### What you will do
Retype the listing exactly, so that the copy matches it line for line.

### Recorded data
---

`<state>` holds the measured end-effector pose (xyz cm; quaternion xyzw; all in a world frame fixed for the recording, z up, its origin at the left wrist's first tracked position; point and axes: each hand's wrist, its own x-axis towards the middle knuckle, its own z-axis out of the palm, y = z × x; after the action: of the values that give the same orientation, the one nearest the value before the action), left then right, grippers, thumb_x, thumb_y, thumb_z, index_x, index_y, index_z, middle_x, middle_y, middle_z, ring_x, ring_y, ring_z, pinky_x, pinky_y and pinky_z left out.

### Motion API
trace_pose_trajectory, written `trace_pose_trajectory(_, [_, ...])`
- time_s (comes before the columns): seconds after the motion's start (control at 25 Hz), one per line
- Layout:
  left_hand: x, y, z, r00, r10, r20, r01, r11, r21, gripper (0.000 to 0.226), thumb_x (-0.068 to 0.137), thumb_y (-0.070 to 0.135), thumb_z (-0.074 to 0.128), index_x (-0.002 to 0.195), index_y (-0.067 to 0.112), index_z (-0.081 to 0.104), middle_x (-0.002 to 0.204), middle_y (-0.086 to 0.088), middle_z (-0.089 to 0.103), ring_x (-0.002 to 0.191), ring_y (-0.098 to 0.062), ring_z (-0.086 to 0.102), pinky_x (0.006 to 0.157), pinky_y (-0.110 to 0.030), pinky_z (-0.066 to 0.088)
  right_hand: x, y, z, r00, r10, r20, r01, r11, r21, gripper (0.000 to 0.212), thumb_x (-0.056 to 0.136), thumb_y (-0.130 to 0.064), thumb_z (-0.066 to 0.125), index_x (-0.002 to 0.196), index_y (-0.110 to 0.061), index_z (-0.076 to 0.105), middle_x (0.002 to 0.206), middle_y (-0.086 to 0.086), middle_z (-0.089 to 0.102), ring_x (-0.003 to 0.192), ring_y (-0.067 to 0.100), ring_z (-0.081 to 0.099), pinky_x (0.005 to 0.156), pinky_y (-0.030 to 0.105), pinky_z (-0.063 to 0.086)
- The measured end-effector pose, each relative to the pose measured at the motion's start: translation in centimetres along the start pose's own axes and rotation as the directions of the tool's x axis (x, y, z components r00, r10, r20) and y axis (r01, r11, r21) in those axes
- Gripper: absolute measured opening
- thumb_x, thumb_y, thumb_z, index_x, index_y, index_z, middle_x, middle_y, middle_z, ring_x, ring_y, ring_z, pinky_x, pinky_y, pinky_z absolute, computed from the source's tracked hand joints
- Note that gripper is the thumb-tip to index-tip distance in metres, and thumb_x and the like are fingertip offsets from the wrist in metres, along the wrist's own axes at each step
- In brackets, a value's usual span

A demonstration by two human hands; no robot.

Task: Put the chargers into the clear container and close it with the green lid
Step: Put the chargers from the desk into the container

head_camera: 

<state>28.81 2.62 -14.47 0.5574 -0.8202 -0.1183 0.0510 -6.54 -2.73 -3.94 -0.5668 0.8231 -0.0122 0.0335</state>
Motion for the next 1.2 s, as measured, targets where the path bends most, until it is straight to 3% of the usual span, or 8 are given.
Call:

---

### Result below
`<state>` holds the measured end-effector pose (xyz cm; quaternion xyzw; all in a world frame fixed for the recording, z up, its origin at the left wrist's first tracked position; point and axes: each hand's wrist, its own x-axis towards the middle knuckle, its own z-axis out of the palm, y = z × x; after the action: of the values that give the same orientation, the one nearest the value before the action), left then right, grippers, thumb_x, thumb_y, thumb_z, index_x, index_y, index_z, middle_x, middle_y, middle_z, ring_x, ring_y, ring_z, pinky_x, pinky_y and pinky_z left out.

### Motion API
trace_pose_trajectory, written `trace_pose_trajectory(_, [_, ...])`
- time_s (comes before the columns): seconds after the motion's start (control at 25 Hz), one per line
- Layout:
  left_hand: x, y, z, r00, r10, r20, r01, r11, r21, gripper (0.000 to 0.226), thumb_x (-0.068 to 0.137), thumb_y (-0.070 to 0.135), thumb_z (-0.074 to 0.128), index_x (-0.002 to 0.195), index_y (-0.067 to 0.112), index_z (-0.081 to 0.104), middle_x (-0.002 to 0.204), middle_y (-0.086 to 0.088), middle_z (-0.089 to 0.103), ring_x (-0.002 to 0.191), ring_y (-0.098 to 0.062), ring_z (-0.086 to 0.102), pinky_x (0.006 to 0.157), pinky_y (-0.110 to 0.030), pinky_z (-0.066 to 0.088)
  right_hand: x, y, z, r00, r10, r20, r01, r11, r21, gripper (0.000 to 0.212), thumb_x (-0.056 to 0.136), thumb_y (-0.130 to 0.064), thumb_z (-0.066 to 0.125), index_x (-0.002 to 0.196), index_y (-0.110 to 0.061), index_z (-0.076 to 0.105), middle_x (0.002 to 0.206), middle_y (-0.086 to 0.086), middle_z (-0.089 to 0.102), ring_x (-0.003 to 0.192), ring_y (-0.067 to 0.100), ring_z (-0.081 to 0.099), pinky_x (0.005 to 0.156), pinky_y (-0.030 to 0.105), pinky_z (-0.063 to 0.086)
- The measured end-effector pose, each relative to the pose measured at the motion's start: translation in centimetres along the start pose's own axes and rotation as the directions of the tool's x axis (x, y, z components r00, r10, r20) and y axis (r01, r11, r21) in those axes
- Gripper: absolute measured opening
- thumb_x, thumb_y, thumb_z, index_x, index_y, index_z, middle_x, middle_y, middle_z, ring_x, ring_y, ring_z, pinky_x, pinky_y, pinky_z absolute, computed from the source's tracked hand joints
- Note that gripper is the thumb-tip to index-tip distance in metres, and thumb_x and the like are fingertip offsets from the wrist in metres, along the wrist's own axes at each step
- In brackets, a value's usual span

A demonstration by two human hands; no robot.

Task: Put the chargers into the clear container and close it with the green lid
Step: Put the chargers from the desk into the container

head_camera: 

<state>28.81 2.62 -14.47 0.5574 -0.8202 -0.1183 0.0510 -6.54 -2.73 -3.94 -0.5668 0.8231 -0.0122 0.0335</state>
Motion for the next 1.2 s, as measured, targets where the path bends most, until it is straight to 3% of the usual span, or 8 are given.
Call:

This completes the exercise.